▶ _BRIEF_:
Repeat the lines below exactly as written, please, from the line with "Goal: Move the" to the line with "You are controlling", both lines included, and no others.

──────── RECORDS SHOWN

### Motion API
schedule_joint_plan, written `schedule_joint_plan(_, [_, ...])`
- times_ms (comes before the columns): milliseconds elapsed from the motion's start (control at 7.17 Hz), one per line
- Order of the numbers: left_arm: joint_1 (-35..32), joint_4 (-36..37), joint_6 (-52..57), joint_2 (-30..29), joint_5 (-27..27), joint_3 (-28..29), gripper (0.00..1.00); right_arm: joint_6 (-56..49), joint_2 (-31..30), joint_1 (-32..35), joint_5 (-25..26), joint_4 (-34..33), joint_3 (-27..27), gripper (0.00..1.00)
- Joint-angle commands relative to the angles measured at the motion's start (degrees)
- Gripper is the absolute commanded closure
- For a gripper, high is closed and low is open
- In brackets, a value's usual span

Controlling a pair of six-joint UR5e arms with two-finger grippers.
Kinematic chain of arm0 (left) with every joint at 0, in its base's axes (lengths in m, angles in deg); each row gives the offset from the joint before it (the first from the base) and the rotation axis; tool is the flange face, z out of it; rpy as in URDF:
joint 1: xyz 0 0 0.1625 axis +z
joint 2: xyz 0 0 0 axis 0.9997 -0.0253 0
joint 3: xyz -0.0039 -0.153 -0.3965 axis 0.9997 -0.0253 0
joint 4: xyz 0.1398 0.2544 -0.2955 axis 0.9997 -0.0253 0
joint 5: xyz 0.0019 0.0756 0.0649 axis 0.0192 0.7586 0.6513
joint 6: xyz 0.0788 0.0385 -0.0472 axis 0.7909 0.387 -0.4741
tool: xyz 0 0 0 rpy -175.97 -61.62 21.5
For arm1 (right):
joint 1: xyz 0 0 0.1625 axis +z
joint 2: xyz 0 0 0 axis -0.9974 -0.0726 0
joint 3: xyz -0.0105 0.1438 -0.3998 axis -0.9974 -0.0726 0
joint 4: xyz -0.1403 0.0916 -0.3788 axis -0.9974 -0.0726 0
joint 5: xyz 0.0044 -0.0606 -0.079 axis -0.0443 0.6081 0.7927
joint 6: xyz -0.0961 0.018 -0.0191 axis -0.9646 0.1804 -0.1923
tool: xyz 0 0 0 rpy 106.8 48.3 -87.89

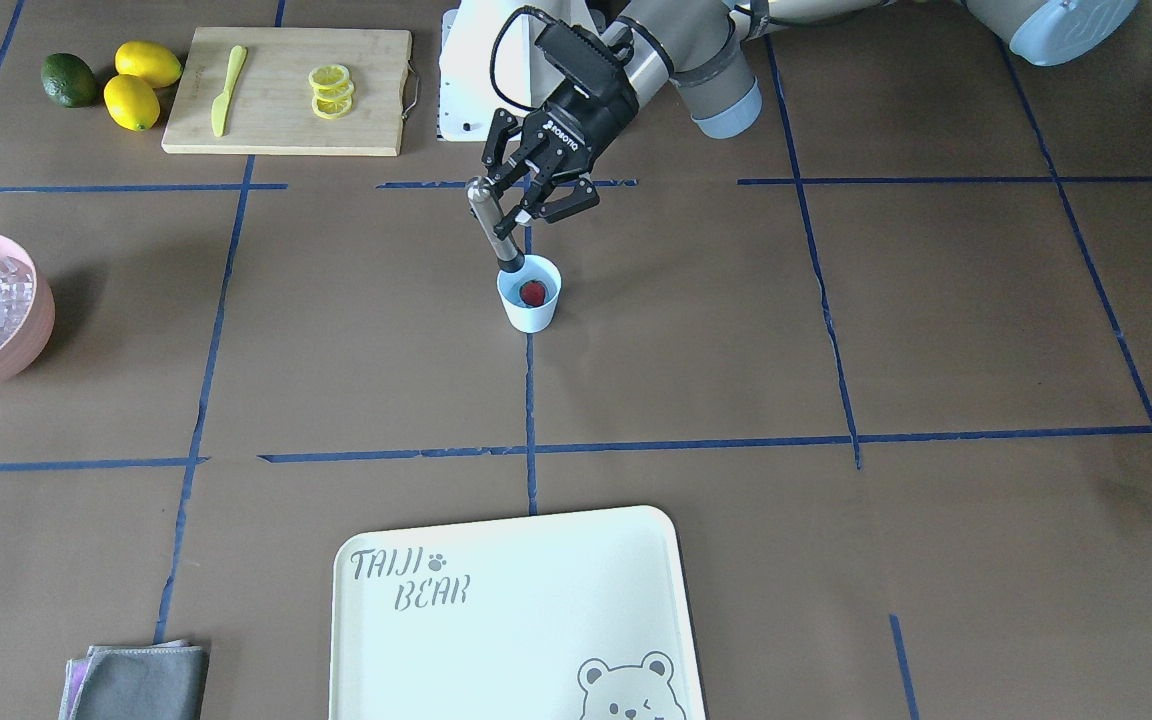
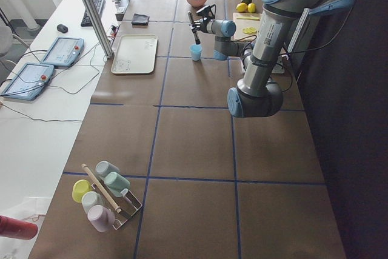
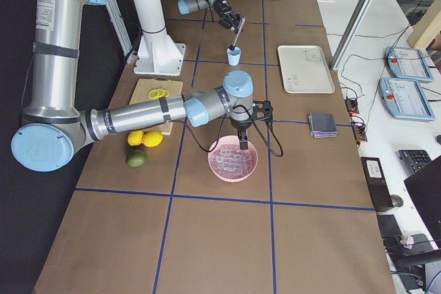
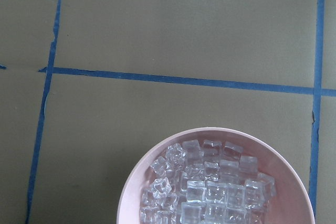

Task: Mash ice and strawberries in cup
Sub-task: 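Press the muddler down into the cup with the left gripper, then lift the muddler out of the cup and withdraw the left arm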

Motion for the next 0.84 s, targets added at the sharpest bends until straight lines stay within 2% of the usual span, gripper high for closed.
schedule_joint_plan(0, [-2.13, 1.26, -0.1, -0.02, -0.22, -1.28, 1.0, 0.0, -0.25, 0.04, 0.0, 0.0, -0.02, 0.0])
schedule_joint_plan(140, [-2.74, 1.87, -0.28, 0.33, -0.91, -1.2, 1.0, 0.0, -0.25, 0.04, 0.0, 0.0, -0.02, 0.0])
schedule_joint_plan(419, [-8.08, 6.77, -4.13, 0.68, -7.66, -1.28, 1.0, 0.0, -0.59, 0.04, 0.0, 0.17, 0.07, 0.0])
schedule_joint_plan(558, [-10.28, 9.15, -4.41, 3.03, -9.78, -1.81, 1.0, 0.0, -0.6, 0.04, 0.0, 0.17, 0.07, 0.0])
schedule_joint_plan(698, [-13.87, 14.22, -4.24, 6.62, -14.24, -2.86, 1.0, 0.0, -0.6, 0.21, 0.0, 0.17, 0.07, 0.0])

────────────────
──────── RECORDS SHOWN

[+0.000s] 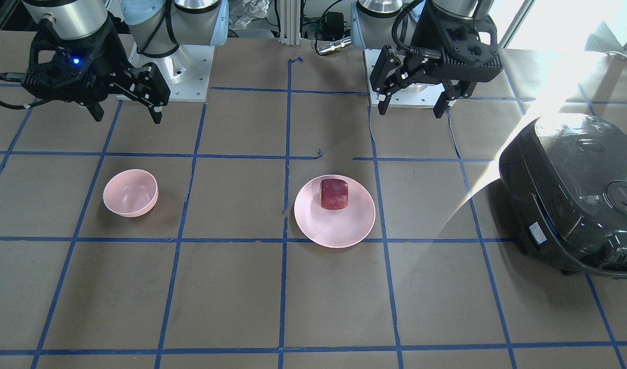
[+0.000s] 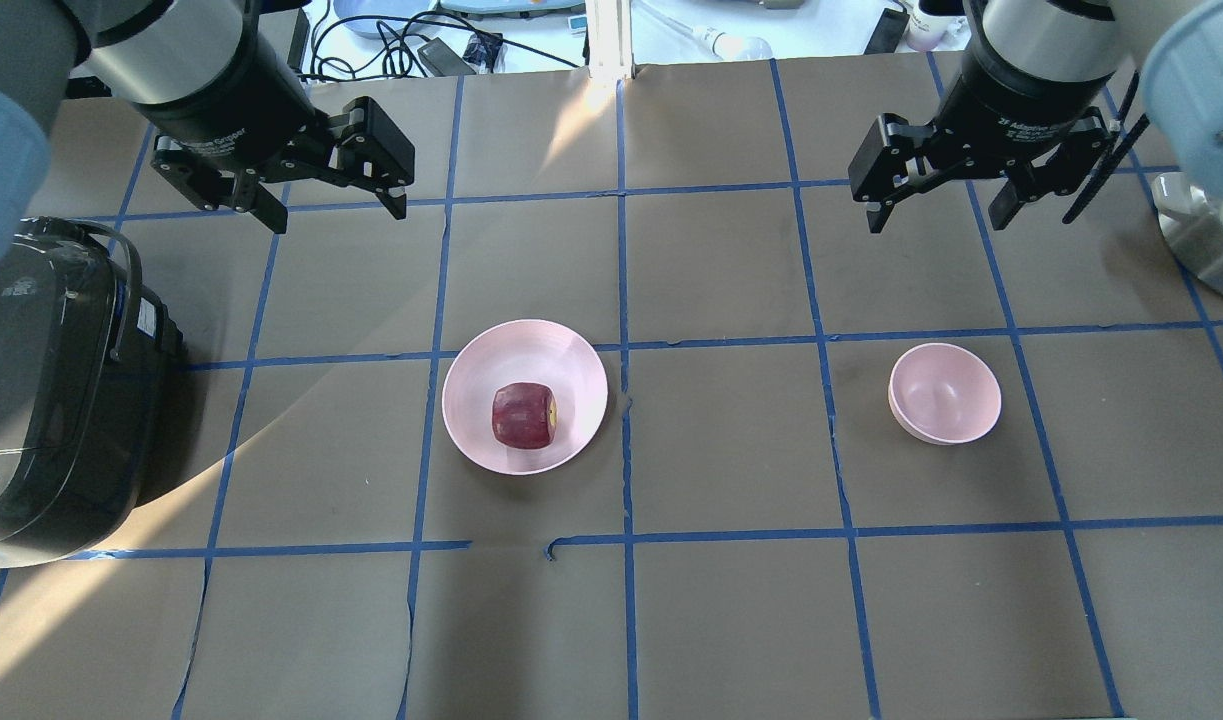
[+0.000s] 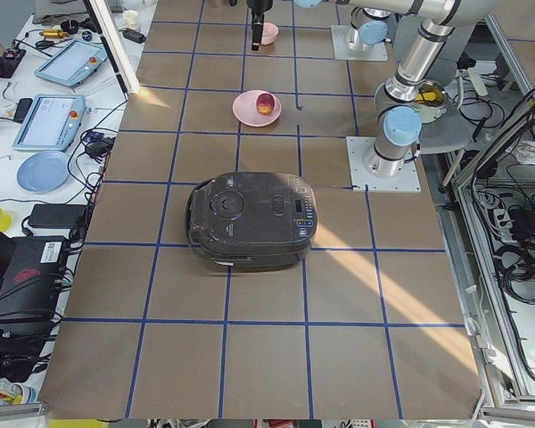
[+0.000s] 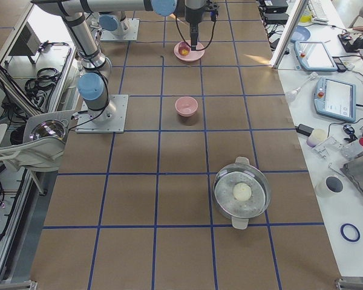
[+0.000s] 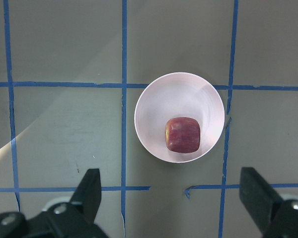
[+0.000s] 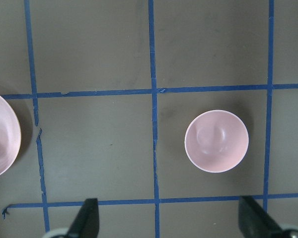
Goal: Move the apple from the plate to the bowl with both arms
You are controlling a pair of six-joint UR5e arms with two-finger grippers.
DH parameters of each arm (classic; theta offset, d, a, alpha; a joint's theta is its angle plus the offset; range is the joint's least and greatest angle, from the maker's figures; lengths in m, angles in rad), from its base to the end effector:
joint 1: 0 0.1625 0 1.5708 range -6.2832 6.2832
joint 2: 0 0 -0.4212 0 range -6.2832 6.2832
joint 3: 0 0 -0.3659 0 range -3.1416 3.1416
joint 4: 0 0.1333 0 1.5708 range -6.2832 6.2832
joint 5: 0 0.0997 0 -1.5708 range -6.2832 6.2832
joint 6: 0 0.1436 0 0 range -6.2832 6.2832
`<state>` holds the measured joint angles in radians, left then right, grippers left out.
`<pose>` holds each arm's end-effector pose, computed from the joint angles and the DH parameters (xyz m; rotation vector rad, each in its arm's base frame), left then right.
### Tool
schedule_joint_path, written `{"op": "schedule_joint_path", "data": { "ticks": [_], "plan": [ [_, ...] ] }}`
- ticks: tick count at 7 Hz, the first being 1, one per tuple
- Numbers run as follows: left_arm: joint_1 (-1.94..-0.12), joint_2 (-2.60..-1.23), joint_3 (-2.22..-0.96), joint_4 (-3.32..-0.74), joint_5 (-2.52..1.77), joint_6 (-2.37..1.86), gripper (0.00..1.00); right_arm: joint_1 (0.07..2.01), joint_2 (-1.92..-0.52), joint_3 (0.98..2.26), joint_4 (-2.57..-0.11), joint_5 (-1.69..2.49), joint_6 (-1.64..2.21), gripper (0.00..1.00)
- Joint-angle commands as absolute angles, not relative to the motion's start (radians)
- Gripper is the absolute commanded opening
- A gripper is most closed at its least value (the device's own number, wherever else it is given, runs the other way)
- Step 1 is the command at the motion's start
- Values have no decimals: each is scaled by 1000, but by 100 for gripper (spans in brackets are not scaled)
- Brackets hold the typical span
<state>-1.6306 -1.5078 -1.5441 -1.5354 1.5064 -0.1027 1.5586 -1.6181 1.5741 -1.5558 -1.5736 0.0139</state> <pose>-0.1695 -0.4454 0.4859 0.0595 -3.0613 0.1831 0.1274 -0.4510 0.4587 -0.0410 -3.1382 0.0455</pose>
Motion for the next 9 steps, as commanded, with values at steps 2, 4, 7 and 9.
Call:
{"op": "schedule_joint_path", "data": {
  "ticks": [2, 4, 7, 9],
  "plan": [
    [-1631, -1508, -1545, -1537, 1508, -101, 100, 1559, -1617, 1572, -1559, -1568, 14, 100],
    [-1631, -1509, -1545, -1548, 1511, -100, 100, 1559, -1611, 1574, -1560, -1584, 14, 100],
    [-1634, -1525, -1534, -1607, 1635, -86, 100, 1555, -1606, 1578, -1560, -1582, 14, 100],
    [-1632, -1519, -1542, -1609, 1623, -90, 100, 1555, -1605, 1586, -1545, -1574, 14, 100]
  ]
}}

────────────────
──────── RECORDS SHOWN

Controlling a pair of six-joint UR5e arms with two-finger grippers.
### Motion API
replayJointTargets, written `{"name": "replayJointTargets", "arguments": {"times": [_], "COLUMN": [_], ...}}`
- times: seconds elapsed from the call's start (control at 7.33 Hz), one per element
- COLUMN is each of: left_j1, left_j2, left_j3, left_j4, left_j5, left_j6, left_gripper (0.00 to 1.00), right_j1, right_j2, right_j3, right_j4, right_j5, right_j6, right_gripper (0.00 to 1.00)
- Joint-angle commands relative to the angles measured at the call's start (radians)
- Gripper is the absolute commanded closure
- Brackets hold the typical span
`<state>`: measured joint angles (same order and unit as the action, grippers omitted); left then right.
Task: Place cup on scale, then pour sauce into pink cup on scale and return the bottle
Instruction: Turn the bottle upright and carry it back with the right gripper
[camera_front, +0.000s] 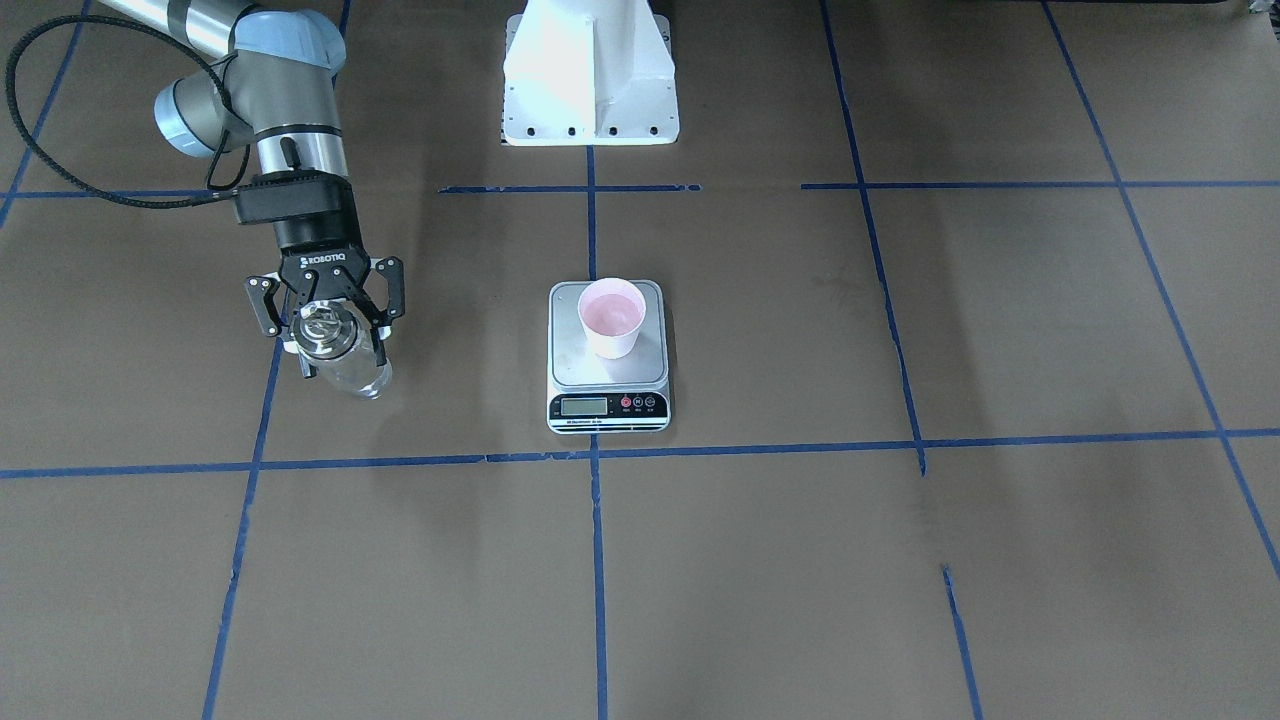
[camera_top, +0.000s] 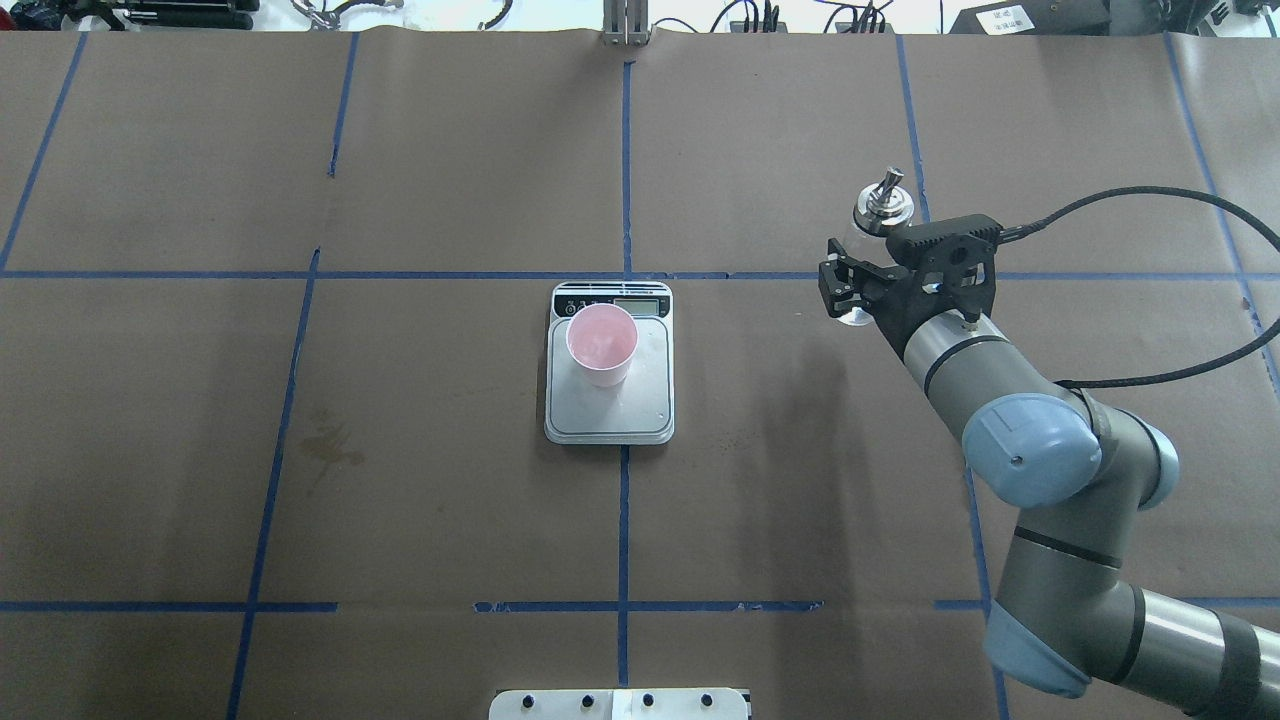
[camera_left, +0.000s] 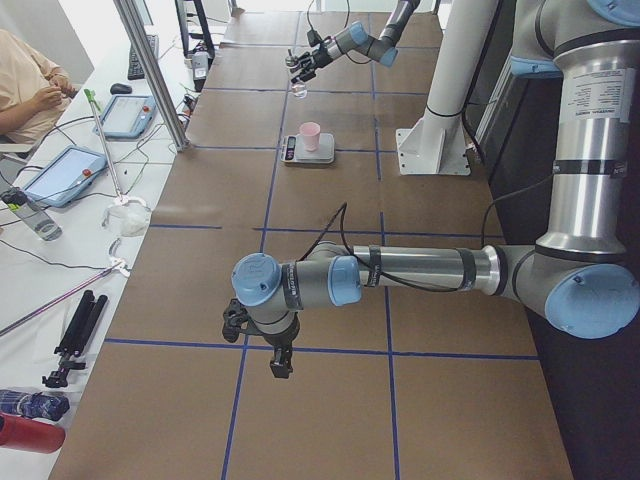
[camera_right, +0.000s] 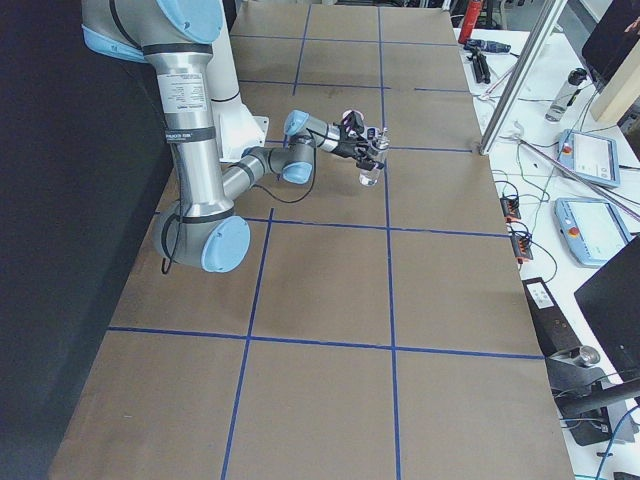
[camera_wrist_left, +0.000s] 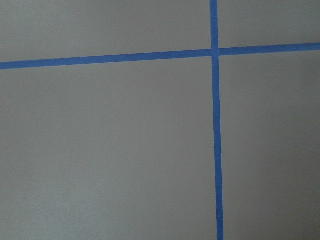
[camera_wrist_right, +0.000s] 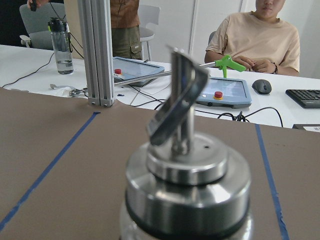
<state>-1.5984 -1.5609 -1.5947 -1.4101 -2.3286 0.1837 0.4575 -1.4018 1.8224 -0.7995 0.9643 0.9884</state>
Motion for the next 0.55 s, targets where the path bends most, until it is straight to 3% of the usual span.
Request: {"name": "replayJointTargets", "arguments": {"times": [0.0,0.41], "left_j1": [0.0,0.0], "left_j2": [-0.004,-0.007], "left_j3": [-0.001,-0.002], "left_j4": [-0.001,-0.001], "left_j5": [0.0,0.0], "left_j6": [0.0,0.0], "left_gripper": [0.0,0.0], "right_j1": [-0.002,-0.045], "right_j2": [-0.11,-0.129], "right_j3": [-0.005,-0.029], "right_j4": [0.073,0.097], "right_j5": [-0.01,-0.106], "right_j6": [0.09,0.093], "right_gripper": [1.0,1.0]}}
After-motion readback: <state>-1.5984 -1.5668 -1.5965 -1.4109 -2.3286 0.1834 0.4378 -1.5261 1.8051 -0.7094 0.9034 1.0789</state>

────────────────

▶ _RESPONSE_:
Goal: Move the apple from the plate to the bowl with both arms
You are controlling a pair of six-joint UR5e arms with two-finger grippers.

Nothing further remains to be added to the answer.